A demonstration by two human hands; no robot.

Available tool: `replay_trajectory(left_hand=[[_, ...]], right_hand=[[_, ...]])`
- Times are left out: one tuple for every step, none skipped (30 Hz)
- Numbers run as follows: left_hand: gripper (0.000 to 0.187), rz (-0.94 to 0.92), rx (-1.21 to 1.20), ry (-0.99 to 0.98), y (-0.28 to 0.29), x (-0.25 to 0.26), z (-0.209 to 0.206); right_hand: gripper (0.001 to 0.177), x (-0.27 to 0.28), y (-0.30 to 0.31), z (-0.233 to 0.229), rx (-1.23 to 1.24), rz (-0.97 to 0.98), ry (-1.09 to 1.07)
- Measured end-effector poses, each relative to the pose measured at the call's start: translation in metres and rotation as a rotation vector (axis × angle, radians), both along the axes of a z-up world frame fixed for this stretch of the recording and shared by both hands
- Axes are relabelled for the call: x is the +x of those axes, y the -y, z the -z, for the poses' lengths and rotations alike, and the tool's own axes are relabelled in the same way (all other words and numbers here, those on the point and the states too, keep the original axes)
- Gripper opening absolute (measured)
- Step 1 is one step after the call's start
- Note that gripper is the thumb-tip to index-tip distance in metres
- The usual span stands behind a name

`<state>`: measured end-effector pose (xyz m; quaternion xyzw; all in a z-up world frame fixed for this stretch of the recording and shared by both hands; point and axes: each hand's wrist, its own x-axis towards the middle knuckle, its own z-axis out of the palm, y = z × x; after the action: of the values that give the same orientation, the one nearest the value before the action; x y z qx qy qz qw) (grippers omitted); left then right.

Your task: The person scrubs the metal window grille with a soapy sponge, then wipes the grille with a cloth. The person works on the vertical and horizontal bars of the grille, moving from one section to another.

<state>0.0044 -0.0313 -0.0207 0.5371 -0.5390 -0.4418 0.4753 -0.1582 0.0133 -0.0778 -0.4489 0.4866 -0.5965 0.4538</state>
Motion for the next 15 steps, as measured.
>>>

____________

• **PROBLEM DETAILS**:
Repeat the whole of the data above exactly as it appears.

• **TASK RESPONSE**:
A demonstration by two human hands; no robot.

Available tool: `replay_trajectory(left_hand=[[_, ...]], right_hand=[[_, ...]])`
- Times are left out: one tuple for every step, none skipped (30 Hz)
- Numbers run as follows: left_hand: gripper (0.000 to 0.187), rz (-0.94 to 0.92), rx (-1.21 to 1.20), ry (-0.99 to 0.98), y (-0.28 to 0.29), x (-0.25 to 0.26), z (-0.209 to 0.206); right_hand: gripper (0.001 to 0.177), x (-0.27 to 0.28), y (-0.30 to 0.31), z (-0.233 to 0.229), rx (-1.23 to 1.24), rz (-0.97 to 0.98), ry (-1.09 to 1.07)
- Measured end-effector poses, each relative to the pose measured at the call's start: translation in metres and rotation as a rotation vector (axis × angle, radians), both along the axes of a z-up world frame fixed for this stretch of the recording and shared by both hands
- Axes are relabelled for the call: x is the +x of those axes, y the -y, z the -z, for the poses' lengths and rotations alike, and the tool's own axes are relabelled in the same way (all other words and numbers here, those on the point and the states too, keep the original axes)
- Gripper opening absolute (measured)
- Step 1 is one step after the call's start
- Note that gripper is the thumb-tip to index-tip distance in metres
- The usual span stands behind a name

`<state>`: measured end-effector pose (xyz m; quaternion xyzw; all in a z-up world frame fixed for this stretch of the recording and shared by both hands; point and axes: each hand's wrist, its own x-axis towards the middle knuckle, its own z-axis out of the palm, y = z × x; after the action: of the values that give the same orientation, the one nearest the value before the action; x y z qx qy qz qw) (grippers omitted); left then right.

Your task: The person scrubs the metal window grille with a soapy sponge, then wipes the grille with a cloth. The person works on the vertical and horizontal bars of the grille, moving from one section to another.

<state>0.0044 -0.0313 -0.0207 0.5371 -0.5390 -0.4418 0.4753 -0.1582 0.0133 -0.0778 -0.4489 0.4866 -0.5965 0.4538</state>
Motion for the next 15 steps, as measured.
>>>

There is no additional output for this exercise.